I would like to seek an advice from your guys on my 3-DC design. My intention is DC 1 (primary for sub 1,2,3) + DC 2 (primary for sub 4,5,6) + DR. and DC 1 fails, DC 2 takes over sub 1,2,3. if both DCs fail, DR takes over all subs. is it possible?
The use case you are trying to accomplish I think can be accomplish by using stretched networks and Global Federation in NSX-T. But to be honest with you I do not know how Federation manages having more than two location regarding to the Active-Standby deployment.

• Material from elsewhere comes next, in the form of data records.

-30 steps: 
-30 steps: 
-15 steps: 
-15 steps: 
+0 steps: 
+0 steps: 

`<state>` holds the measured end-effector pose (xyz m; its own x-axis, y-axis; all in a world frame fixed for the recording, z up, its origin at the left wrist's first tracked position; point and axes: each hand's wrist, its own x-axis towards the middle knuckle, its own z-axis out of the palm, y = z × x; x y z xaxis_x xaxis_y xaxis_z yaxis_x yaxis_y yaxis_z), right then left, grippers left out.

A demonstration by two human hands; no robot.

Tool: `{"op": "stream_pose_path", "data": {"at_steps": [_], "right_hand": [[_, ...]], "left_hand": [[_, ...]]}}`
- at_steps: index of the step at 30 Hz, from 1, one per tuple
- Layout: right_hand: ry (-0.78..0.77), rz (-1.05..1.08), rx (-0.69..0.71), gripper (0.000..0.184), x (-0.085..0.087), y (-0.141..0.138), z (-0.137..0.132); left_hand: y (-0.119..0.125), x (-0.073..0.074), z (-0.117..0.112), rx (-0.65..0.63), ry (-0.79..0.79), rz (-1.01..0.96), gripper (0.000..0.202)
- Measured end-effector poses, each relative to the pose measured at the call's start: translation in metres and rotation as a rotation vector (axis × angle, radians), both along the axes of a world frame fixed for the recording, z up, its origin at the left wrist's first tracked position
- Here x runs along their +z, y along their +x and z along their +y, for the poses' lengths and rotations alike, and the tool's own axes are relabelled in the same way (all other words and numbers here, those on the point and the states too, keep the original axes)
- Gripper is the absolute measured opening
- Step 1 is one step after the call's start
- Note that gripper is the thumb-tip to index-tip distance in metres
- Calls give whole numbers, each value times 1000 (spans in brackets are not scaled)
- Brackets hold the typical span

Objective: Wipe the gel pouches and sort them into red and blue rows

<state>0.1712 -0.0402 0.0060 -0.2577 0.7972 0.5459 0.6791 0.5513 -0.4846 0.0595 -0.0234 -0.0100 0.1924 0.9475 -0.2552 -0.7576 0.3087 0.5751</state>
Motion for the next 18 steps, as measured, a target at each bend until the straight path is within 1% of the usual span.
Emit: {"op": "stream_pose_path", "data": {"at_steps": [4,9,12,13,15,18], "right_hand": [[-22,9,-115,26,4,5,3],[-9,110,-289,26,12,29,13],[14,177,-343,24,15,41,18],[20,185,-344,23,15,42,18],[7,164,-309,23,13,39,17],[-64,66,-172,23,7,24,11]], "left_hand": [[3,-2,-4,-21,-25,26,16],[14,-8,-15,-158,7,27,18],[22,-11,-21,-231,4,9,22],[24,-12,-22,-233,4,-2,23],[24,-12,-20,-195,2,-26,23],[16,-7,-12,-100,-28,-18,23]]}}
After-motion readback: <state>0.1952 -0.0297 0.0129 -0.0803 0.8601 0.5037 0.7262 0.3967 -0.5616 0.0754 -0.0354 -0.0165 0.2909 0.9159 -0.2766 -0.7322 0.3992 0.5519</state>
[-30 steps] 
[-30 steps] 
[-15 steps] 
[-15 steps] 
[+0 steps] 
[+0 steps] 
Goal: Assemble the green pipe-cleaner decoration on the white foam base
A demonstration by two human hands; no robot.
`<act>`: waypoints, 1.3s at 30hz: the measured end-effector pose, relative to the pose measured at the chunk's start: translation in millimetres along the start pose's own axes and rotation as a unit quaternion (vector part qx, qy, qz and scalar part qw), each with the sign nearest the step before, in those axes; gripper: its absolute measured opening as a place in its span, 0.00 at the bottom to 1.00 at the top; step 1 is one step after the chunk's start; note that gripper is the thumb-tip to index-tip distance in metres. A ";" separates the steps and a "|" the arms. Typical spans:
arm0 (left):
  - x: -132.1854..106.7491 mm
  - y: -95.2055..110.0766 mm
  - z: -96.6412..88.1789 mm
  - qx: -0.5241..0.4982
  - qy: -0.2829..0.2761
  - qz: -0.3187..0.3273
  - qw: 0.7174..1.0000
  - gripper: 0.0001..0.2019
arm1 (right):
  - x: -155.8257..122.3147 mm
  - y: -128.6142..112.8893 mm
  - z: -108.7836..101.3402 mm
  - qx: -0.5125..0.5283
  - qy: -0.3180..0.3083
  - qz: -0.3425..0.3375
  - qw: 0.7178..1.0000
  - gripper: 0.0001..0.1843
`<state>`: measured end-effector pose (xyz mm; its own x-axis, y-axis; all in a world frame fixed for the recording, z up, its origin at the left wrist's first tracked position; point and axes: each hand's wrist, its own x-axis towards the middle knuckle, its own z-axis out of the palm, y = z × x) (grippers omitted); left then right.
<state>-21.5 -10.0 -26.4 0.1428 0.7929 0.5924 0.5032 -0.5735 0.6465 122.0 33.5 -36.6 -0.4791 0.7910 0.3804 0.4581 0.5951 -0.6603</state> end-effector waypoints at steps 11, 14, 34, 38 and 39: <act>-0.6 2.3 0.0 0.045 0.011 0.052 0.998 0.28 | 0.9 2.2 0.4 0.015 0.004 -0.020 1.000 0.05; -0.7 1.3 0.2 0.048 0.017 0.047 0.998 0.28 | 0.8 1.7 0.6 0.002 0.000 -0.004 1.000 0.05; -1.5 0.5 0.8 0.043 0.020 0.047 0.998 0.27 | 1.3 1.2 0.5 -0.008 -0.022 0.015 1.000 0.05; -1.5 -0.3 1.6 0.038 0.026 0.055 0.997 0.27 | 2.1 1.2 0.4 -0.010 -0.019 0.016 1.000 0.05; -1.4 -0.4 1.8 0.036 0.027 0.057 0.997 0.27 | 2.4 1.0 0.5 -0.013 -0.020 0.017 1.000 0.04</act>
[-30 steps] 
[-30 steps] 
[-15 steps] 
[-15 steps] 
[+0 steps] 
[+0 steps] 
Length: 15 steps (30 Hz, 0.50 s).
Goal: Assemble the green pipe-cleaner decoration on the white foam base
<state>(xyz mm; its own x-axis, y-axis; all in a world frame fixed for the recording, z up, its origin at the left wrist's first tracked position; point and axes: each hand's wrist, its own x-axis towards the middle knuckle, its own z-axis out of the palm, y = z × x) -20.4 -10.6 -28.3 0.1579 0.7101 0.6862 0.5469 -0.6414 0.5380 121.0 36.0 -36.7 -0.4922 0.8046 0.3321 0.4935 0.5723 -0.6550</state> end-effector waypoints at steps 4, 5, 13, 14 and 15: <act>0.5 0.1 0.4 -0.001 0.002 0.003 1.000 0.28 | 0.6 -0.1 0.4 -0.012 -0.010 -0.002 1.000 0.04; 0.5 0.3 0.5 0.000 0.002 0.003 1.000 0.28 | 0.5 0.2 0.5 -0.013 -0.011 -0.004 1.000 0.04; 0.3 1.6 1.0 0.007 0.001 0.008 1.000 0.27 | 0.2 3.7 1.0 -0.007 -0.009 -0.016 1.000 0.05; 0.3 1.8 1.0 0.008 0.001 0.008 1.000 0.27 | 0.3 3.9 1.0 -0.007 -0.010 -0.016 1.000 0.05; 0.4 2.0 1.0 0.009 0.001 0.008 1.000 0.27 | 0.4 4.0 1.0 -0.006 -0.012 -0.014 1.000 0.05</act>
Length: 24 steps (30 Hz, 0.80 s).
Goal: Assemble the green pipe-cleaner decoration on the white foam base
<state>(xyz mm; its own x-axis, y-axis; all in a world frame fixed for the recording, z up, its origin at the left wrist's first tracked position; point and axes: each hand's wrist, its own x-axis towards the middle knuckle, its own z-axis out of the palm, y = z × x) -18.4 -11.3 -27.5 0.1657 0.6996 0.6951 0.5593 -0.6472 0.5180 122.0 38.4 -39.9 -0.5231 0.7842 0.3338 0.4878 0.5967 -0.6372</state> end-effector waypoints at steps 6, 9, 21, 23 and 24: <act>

I could not find anything in the documentation regarding to this behavior. You can have up to 4 locations with NSX-T Federation being one as Primary and the subsequent ones as Secondary but the challenge is there in how NSX-T chooses which will be the actual Secondary region, I could not find any type of "Weight" or "Priority" to be defined.
There may be a couple of options here, keep in mind federation is not fit for production use as of yet.
You could look at running multisite in active active so that both sites are actively passing dataplane traffic. However, this may become unstuck when you throw in the DR site, as the edge node placement would be for example;
Now should either of the DCs go dark, the standby edge will become active, and you still need to have a method for workload migration.. think vSphere Rep + SRM or something that provides similar functionality. With your requirement to have it all fail to a DR site in worst case scenario, this again could potentially be achieved if you once again had a way to orchestrate the management and dataplane failover, eg.. if you lose your final site after one has already failed (this even though hypothetical sounds really bad!) then the remaining components are failed over to the remaining DR site. Keep in mind you can also have up to 10 edge nodes and 8 ecmp paths in an edge cluster.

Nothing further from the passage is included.